Monday, Feb. 04, 1991
Little Schoolhouse on the Prairie
By SAM ALLIS/JORDAN
Imagine a public school where discipline is no problem. The kids work by themselves, help one another with problems and have a strong sense of community. There are no drugs, violence or bad language. Can such an institution exist in today's America?
It can, and it goes by the name of the Pine Grove Elementary School, a stark clapboard affair the size of a mobile home, some 40 miles of gravel road from Jordan, a hiccup of a town on the plains of eastern Montana. Pine Grove is one of 640 one-room public schoolhouses left in the U.S., a good example of a vanishing breed that occupies a hallowed place in American mythology. And the formula still works. Montana alone has more than 100 one-room schools in operation, and the state ranks third nationally in achievement tests.
But appearances are deceiving. The country school is no educational idyll, but the centerpiece of a complicated social arrangement and a daunting challenge for a lone teacher, who may have to juggle pupils in as many as nine grades with creativity and coherence. At Pine Grove, which has a total of nine students in eight grades, first-grader Becky Stanton meanders through a paragraph about American Indians while sixth-grader Nicole Phipps, sitting inches away, considers the difference between a kilometer and a hectometer. Their teacher, Elaine Savage, moves smoothly from one girl to the other. "They're growing corn and beans," Savage explains to Becky. And, in the next breath, to Nicole: "Move the decimal point over one place."
Beyond the kidney-shaped table that serves as Savage's cockpit in the 20-ft. by 60-ft. classroom, Cal Phipps, Nicole's eighth-grade cousin, reads about peristalsis for science. His younger brother Chad and fellow fourth-grader Chan Childers pursue phonics at their desks.
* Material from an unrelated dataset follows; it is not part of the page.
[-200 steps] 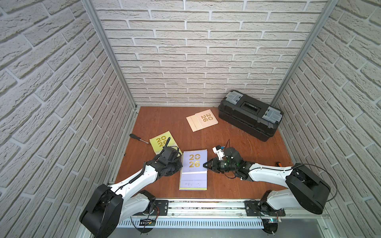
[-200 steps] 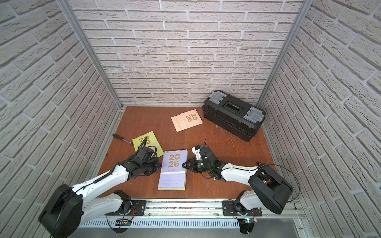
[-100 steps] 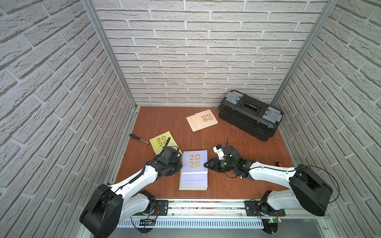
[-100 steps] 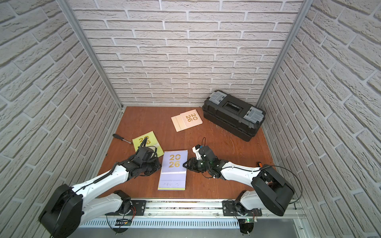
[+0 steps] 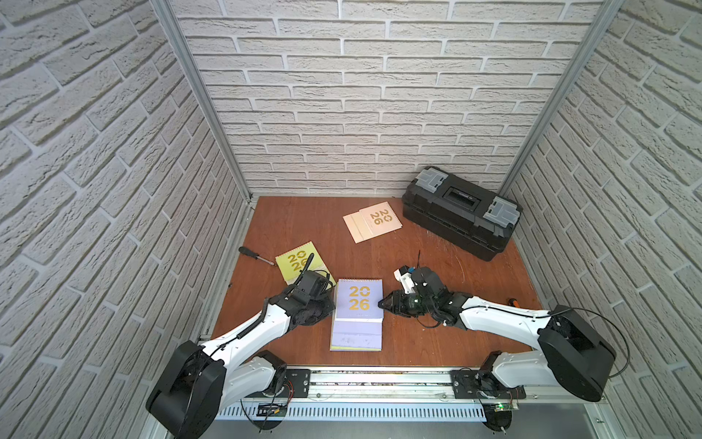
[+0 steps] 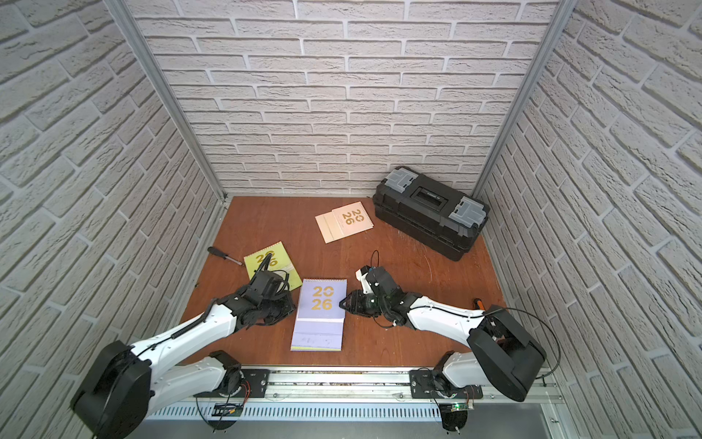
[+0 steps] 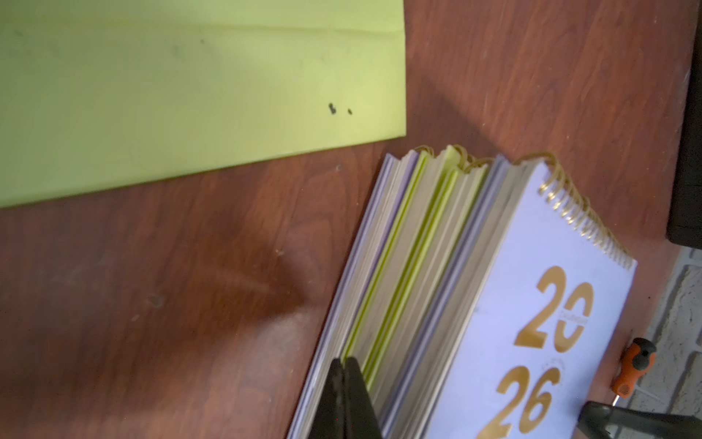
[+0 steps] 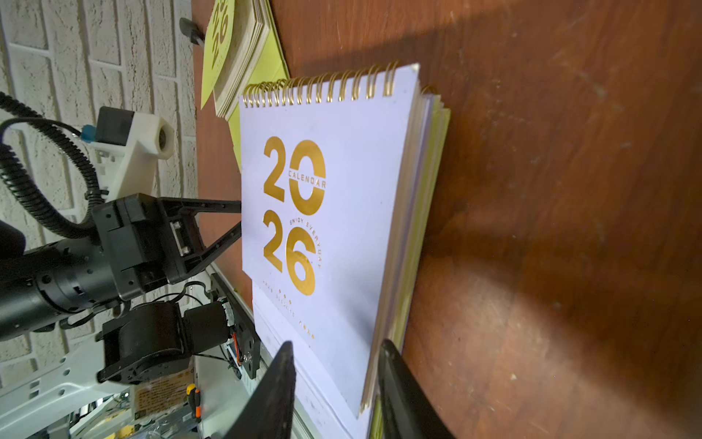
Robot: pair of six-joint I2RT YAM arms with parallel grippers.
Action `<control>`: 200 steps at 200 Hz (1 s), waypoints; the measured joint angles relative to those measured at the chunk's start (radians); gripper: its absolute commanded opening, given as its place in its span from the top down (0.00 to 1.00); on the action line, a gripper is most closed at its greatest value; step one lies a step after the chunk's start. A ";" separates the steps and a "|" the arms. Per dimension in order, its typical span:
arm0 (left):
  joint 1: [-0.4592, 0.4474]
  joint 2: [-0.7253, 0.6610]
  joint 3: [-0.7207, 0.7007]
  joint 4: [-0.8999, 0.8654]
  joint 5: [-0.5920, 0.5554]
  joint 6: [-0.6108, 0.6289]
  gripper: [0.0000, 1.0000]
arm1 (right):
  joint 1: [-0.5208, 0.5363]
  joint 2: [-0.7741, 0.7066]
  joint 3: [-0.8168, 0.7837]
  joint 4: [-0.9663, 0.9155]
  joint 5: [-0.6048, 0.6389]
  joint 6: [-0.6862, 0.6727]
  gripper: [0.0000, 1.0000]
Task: Stack the calendars
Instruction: Place the calendar at the calendar, then pick up the calendar at the center of the board.
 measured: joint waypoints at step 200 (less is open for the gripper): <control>0.768 0.099 0.230 -0.267 0.042 0.334 1.00 | -0.001 0.566 0.881 -0.416 0.129 -0.179 0.20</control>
Chan's second-grade sister Nolan wrestles solo with a spelling exercise, and Renee Stanton, Becky's seventh- grade sister, is engrossed in the Civil War for social studies.
The isolation of the one-room school leaves many students starved for greater contact with peers and more extracurricular activities. "I was bored out there," says Wendy Stanton, 15, who attended Pine Grove and now boards in Jordan as a high school freshman. "You miss your friends."
The curriculum at Pine Grove is as spare as the decor. There are no foreign- language classes or organized sports, virtually no music or art. Current events receive minimal classroom attention. Savage is the first to concede that she has not yet figured out how to operate the Apple computer that Ronnie Stanton, Wendy's father, donated to the school a few years back. But no . matter. "We want the basics, and it's working," says Stanton. "Our kids come out of the country school into the town high school way advanced. It's the one-on-one attention." This can cut both ways. Walter Lockie says he flunked math in his early high school years because his rural teacher for eight years was weak in that subject.
Teacher Savage, 64, often works seven days a week and sends home all missed math questions and spelling errors for parental inspection. Each weekend she prepares sheets for every child detailing the workbook pages to be completed on a daily basis for the next week. Because she must rely heavily on these telephone directory-size texts full of student exercises, she loses in spontaneity what she gains in regularity. But, she says flatly, "there is no other way I could do this job."
Are these kids living in a rustic time warp? Yes. Not far away from the Pine Grove schoolhouse sit two wooden outhouses and the old pickup Cal Phipps drives to school. He is only 13, but there is no school-bus service. Jordan -- nearby by Montana standards -- is the seat of Garfield County, 4,500 sq. mi., where the cattle outnumber the 1,600 humans and the flatlands are ribboned with cliffs called the Missouri Breaks. No one from Pine Grove in recent memory has ventured so far as Chicago for college, and Los Angeles might as well be Pluto.
Do the Pine Grove students know about Saddam Hussein, Milli Vanilli and crack? Not much. Do they care? No. "There's no great interest around here in going to New York City," says Don McDonald, 15, a sophomore at Garfield County High School in Jordan. Many graduates major in agriculture at two-year colleges around the Big Sky State and then return to family ranches if they have them. Otherwise they must look for work elsewhere.
The turnover among rural teachers is high. Pine Grove went through four in 1978 alone, including one man who was bothered by the presence of mice. The educators must endure Montana's brutal winters in isolation, usually in tiny quarters attached to their schoolhouses. Nor is there much excitement in town except the Hell Creek Bar. Salaries are low. Savage, a widowed 22-year veteran of six rural Montana schools, makes $14,000 annually after six years at Pine Grove. "You've got to love what you're doing," she says. Then she rings her brass school bell out the front door and tells Chad to raise the flag. It is time for school.